_Activity_
Copy the data that follows, exactly and completely.

_The data_
# # #
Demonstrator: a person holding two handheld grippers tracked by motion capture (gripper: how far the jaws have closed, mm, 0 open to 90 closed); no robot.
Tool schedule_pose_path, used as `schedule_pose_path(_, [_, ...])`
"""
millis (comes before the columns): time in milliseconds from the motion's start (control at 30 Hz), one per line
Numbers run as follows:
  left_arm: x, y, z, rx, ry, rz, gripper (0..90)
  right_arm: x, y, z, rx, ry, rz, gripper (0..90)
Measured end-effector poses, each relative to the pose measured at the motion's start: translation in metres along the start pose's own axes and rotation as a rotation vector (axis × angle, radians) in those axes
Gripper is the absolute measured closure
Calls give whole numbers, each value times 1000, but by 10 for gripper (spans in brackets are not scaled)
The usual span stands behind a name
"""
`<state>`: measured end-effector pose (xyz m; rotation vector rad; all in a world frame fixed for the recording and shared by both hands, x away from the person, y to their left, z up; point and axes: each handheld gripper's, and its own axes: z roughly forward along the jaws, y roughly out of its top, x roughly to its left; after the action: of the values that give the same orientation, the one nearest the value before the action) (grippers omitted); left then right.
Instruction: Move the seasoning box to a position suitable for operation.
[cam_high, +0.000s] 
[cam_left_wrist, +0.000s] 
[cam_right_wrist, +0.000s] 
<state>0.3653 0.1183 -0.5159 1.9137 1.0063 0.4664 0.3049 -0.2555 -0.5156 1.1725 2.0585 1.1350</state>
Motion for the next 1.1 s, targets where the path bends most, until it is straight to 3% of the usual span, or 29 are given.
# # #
_Solution to this task_
Demonstrator: a person holding two handheld grippers tracked by motion capture (gripper: how far the jaws have closed, mm, 0 open to 90 closed); no robot.
Tool schedule_pose_path, used as `schedule_pose_path(_, [_, ...])`
"""
millis (comes before the columns): time in milliseconds from the motion's start (control at 30 Hz), one per line
Numbers run as follows:
  left_arm: x, y, z, rx, ry, rz, gripper (0..90)
  right_arm: x, y, z, rx, ry, rz, gripper (0..90)
Measured end-effector poses, each relative to the pose measured at the motion's start: translation in metres along the start pose's own axes and rotation as a rotation vector (axis × angle, radians) in those axes
Gripper is the absolute measured closure
Calls give whole numbers, each value times 1000, but by 10 for gripper (spans in brackets are not scaled)
The usual span stands behind a name
"""
`<state>`: measured end-effector pose (xyz m; rotation vector rad; all in a world frame fixed for the recording and shared by both hands, x away from the person, y to their left, z up; point and axes: each handheld gripper's, and its own axes: z roughly forward along the jaws, y roughly out of its top, x roughly to its left; after the action: of the values that give the same orientation, the one nearest the value before the action) (grippers omitted); left then right.
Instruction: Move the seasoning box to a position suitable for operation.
[cam_high, +0.000s] 
[cam_left_wrist, +0.000s] 
[cam_right_wrist, +0.000s] 
<state>0.3653 0.1183 -0.5159 1.9137 1.0063 0.4664 0.3049 -0.2555 -0.5156 1.1725 2.0585 1.1350</state>
Motion for the next 1.1 s, targets where the path bends most, until it is straight to 3% of the usual span, or 29 are given.

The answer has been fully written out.